:: GIVEN ENTRIES ::

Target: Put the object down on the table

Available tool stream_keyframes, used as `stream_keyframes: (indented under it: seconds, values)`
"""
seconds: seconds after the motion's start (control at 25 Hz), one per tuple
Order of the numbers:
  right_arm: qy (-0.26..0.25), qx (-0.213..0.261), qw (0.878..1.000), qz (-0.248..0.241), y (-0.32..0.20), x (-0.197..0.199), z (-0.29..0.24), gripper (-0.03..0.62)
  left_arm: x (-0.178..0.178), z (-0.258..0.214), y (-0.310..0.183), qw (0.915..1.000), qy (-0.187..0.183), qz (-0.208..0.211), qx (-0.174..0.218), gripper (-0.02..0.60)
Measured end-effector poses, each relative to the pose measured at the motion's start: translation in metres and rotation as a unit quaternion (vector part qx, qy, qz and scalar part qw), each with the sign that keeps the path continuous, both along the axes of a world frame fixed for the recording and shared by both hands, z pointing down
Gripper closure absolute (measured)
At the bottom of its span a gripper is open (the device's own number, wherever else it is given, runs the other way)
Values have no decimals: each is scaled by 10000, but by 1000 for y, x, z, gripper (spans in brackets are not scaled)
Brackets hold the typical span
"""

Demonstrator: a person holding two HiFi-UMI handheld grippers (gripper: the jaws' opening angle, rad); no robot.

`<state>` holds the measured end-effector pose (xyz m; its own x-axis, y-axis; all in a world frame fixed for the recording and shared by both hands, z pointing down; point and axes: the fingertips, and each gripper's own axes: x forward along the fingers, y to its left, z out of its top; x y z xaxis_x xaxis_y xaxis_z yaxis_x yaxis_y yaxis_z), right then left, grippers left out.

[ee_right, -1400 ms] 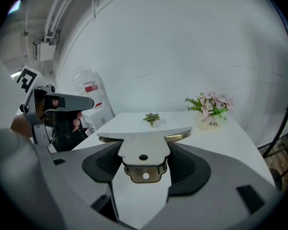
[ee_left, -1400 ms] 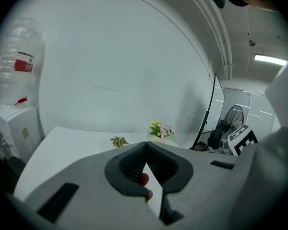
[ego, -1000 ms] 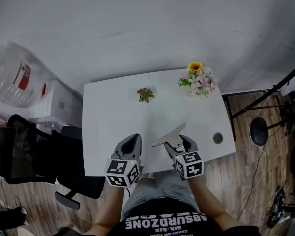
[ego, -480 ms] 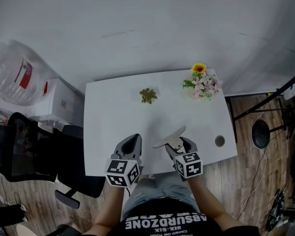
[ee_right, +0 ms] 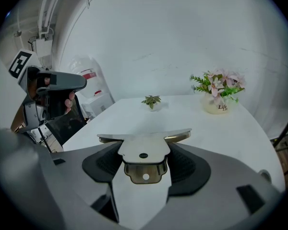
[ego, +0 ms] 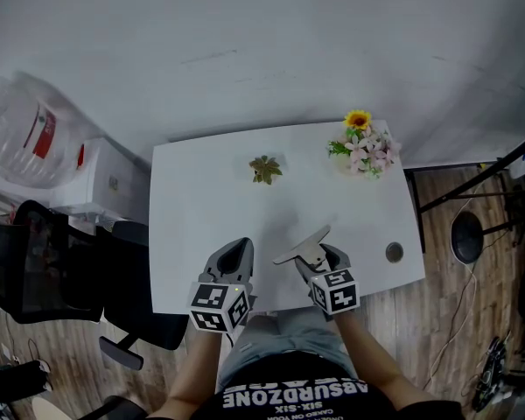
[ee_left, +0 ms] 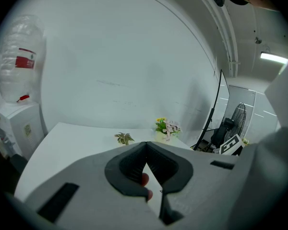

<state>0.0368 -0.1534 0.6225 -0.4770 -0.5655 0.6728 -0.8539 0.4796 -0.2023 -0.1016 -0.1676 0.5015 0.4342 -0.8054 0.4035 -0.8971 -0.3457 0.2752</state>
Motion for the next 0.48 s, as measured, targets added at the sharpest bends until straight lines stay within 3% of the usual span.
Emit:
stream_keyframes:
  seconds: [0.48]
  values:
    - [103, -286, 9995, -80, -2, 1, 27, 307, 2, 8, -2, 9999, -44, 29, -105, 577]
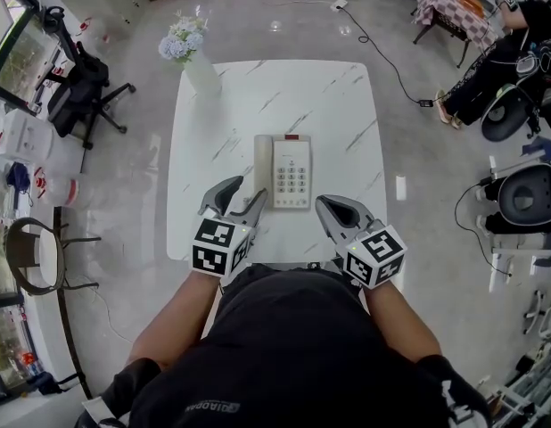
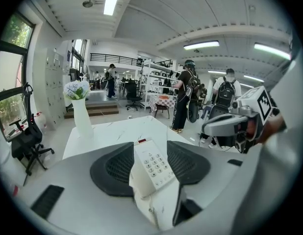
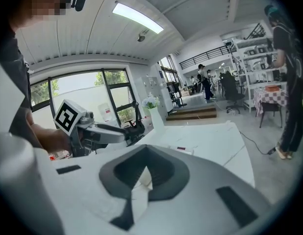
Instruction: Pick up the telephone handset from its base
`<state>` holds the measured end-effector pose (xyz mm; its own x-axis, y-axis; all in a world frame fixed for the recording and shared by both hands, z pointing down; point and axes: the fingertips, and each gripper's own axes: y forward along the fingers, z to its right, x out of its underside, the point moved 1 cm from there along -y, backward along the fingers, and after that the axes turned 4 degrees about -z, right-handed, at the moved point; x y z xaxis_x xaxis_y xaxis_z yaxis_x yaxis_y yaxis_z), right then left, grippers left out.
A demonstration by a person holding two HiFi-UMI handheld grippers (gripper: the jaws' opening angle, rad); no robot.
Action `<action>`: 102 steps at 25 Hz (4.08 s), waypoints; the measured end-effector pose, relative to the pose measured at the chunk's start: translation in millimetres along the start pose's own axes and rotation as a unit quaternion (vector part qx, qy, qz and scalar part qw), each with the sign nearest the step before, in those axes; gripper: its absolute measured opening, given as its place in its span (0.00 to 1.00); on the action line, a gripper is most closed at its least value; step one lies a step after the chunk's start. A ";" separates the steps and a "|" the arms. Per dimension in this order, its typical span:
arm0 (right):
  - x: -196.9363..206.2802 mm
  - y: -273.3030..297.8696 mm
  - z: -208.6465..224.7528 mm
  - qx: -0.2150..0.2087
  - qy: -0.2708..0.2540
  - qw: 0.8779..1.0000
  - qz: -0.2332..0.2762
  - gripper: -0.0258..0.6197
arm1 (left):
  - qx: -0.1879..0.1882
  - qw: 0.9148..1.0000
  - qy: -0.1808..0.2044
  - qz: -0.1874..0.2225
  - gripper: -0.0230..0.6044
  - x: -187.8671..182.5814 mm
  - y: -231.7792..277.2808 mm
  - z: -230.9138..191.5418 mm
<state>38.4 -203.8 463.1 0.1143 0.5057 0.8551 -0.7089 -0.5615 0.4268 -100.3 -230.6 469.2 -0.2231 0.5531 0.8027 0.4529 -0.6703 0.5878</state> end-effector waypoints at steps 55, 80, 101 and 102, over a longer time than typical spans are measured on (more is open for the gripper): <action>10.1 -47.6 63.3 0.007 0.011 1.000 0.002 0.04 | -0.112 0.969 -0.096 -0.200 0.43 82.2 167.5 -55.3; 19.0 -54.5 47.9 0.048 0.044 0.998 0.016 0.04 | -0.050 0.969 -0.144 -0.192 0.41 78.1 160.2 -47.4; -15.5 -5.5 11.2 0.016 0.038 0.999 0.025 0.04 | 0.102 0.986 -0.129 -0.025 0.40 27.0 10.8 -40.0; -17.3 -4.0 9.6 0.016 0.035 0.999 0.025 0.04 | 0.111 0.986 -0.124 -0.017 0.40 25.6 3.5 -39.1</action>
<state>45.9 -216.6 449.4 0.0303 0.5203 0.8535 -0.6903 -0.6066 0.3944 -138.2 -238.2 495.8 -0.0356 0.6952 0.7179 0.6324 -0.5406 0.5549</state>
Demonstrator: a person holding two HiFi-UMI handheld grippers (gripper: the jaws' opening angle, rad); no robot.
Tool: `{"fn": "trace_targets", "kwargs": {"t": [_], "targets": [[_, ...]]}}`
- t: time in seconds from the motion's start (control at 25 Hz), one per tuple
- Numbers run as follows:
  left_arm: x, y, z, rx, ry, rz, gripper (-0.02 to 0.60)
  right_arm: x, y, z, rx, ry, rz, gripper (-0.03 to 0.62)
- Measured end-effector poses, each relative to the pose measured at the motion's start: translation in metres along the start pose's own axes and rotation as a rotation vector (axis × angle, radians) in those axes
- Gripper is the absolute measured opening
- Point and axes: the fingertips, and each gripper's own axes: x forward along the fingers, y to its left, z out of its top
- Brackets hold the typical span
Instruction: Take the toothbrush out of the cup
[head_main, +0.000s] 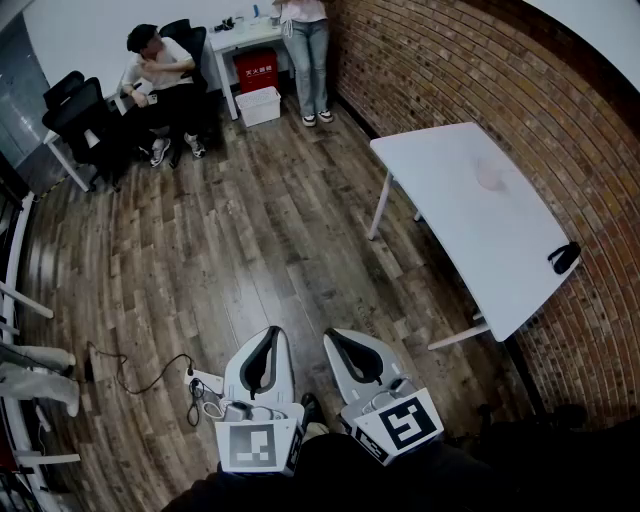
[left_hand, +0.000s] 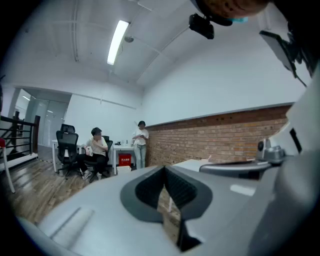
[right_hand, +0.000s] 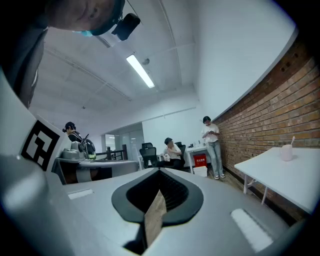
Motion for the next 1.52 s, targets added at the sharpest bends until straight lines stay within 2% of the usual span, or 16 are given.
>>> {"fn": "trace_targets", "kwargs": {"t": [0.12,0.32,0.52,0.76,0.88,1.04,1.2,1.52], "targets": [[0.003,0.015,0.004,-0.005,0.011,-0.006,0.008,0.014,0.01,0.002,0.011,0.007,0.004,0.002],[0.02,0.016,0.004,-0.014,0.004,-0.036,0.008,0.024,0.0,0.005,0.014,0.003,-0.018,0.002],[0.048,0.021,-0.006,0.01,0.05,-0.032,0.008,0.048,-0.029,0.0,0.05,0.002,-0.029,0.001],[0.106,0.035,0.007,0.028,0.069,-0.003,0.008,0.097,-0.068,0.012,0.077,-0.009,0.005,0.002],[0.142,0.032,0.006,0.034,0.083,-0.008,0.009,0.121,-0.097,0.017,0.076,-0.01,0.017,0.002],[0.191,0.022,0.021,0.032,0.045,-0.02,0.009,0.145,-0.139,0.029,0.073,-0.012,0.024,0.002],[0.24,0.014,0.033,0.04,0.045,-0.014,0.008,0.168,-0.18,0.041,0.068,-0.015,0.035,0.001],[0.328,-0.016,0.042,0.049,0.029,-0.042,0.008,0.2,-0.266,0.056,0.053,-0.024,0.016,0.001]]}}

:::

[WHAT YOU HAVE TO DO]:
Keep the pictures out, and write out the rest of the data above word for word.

[SOLUTION TO THIS PROBLEM]:
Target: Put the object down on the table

Available tool stream_keyframes, used as `stream_keyframes: (indented under it: seconds, values)`
"""
seconds: seconds after the motion's start (control at 25 Hz), one per tuple
Order of the numbers:
  right_arm: qy (-0.26..0.25), qx (-0.213..0.261), qw (0.878..1.000), qz (-0.248..0.241), y (-0.32..0.20), x (-0.197..0.199), z (-0.29..0.24), gripper (-0.03..0.62)
  left_arm: x (-0.178..0.178), z (-0.258..0.214), y (-0.310..0.183), qw (0.915..1.000), qy (-0.187..0.183), qz (-0.208..0.211), qx (-0.174..0.218), gripper (-0.02..0.60)
Measured end-effector poses, each relative to the pose measured at the motion's start: translation in metres and rotation as a unit quaternion (vector part qx, qy, qz and scalar part qw), each with the sign that keeps the path continuous, both along the axes of a world frame fixed for the recording and shared by both hands, z pointing down
Gripper closure absolute (measured)
At the bottom of its span a gripper is open (the device's own number, wherever else it is given, runs the other way)
Values have no decimals: each is scaled by 10000, but by 1000 for y, x, z, gripper (spans in brackets are not scaled)
Brackets hold the typical span
"""

Demonstrator: a person holding two HiFi-UMI handheld grippers (gripper: the jaws' opening angle, rad); no robot.

`<state>` holds the measured end-effector pose (xyz m; its own x-axis, y-axis; all in a world frame fixed for the recording and shared by both hands, z pointing down; point and axes: the fingertips, and each gripper's own axes: x forward along the fingers, y to its left, z out of its top; x y z xaxis_x xaxis_y xaxis_z yaxis_x yaxis_y yaxis_z), right then left, grippers left out.

[ee_right, -1400 ms] 
[ee_left, -1400 ms] 
[ego, -1000 ms] 
[ego, -480 ms] 
[ee_right, +0 ms] 
[ego, +0 ms] 
[ee_left, +0 ms] 

<state>0.0368 -0.1534 0.6225 -0.4770 -0.5655 0.6728 -0.8539 0.4796 -0.2023 -0.1016 -0.1676 0.5015 0.4342 -0.8054 0.4035 -0.8971 -0.3457 0.2752</state>
Motion for the next 0.48 s, as measured, targets added at the sharpest bends until straight lines stay within 3% of the usual span.
Emit:
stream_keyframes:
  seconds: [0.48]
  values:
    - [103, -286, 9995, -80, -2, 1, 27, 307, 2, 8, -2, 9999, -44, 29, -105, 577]
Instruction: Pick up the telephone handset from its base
`<state>` holds the measured end-effector pose (xyz mm; its own x-axis, y-axis; all in a world frame fixed for the recording and shared by both hands, z pointing down; point and axes: the fingertips, and each gripper's own axes: y forward along the fingers, z to its right, x out of its underside, the point moved 1 cm from there along -y, backward along the fingers, and after that the axes turned 4 degrees about -z, right-handed, at the moved point; x y z xaxis_x xaxis_y xaxis_z yaxis_x yaxis_y yaxis_z), right then left, grippers left out.
A demonstration by a person holding two HiFi-UMI handheld grippers (gripper: the jaws' opening angle, rad); no robot.
Action `<action>`: 102 steps at 25 Hz (4.08 s), waypoints; the measured end-effector pose, relative to the pose measured at the chunk's start: translation in millimetres along the start pose's own axes and rotation as a unit quaternion (vector part qx, qy, qz and scalar part qw), each with the sign nearest the step before, in those axes; gripper: its absolute measured opening, given as its place in its span (0.00 to 1.00); on the action line, a gripper is most closed at its least value; step one lies a step after the chunk's start. A ";" separates the steps and a "|" the arms. Per dimension in this order, its typical span:
arm0 (right):
  - x: -196.9363..206.2802 mm
  - y: -273.3030..297.8696 mm
  - z: -208.6465..224.7528 mm
  - qx: -0.2150..0.2087
  - qy: -0.2708..0.2540
  - qw: 0.8779..1.0000
  - qz: -0.2332..0.2762
  - gripper: -0.0258..0.6197
arm1 (left):
  - qx: -0.1879..0.1882
  - qw: 0.9148..1.0000
  - qy: -0.1808..0.2044
  - qz: -0.1874..0.2225
  - gripper: -0.0230..0.6044
  - x: -187.8671..182.5814 mm
  - y: -231.7792..277.2808 mm
  - z: -230.9138..191.5418 mm
<state>38.4 -203.8 463.1 0.1143 0.5057 0.8551 -0.7089 -0.5615 0.4268 -100.3 -230.6 469.2 -0.2231 0.5531 0.8027 0.4529 -0.6703 0.5878</state> end-effector waypoints at steps 55, 80, 101 and 102, over a longer time than typical spans are measured on (more is open for the gripper): <action>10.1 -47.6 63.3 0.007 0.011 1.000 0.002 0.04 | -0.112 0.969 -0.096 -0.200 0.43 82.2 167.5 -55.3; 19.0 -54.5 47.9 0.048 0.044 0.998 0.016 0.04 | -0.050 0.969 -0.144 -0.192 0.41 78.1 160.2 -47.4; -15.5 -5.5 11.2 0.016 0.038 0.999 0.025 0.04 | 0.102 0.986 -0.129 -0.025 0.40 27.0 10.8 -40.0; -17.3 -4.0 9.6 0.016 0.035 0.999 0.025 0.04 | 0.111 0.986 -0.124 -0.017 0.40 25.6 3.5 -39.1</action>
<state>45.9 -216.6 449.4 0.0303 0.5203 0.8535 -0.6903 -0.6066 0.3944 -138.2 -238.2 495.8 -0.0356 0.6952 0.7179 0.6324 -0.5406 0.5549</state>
Demonstrator: a person holding two HiFi-UMI handheld grippers (gripper: the jaws' opening angle, rad); no robot.
Tool: `{"fn": "trace_targets", "kwargs": {"t": [_], "targets": [[_, ...]]}}`
- t: time in seconds from the motion's start (control at 25 Hz), one per tuple
- Numbers run as follows:
  left_arm: x, y, z, rx, ry, rz, gripper (-0.02 to 0.60)
  right_arm: x, y, z, rx, ry, rz, gripper (-0.03 to 0.62)
- Measured end-effector poses, each relative to the pose measured at the motion's start: translation in metres along the start pose's own axes and rotation as a rotation vector (axis × angle, radians) in those axes
- Gripper is the absolute measured opening
- Point and axes: the fingertips, and each gripper's own axes: x forward along the fingers, y to its left, z out of its top
- Brackets hold the typical span
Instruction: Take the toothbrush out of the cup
[head_main, +0.000s] 
[left_hand, +0.000s] 
[right_hand, +0.000s] 
Motion for the next 1.52 s, targets added at the sharpest bends until straight lines stay within 2% of the usual span, or 16 are given.
>>> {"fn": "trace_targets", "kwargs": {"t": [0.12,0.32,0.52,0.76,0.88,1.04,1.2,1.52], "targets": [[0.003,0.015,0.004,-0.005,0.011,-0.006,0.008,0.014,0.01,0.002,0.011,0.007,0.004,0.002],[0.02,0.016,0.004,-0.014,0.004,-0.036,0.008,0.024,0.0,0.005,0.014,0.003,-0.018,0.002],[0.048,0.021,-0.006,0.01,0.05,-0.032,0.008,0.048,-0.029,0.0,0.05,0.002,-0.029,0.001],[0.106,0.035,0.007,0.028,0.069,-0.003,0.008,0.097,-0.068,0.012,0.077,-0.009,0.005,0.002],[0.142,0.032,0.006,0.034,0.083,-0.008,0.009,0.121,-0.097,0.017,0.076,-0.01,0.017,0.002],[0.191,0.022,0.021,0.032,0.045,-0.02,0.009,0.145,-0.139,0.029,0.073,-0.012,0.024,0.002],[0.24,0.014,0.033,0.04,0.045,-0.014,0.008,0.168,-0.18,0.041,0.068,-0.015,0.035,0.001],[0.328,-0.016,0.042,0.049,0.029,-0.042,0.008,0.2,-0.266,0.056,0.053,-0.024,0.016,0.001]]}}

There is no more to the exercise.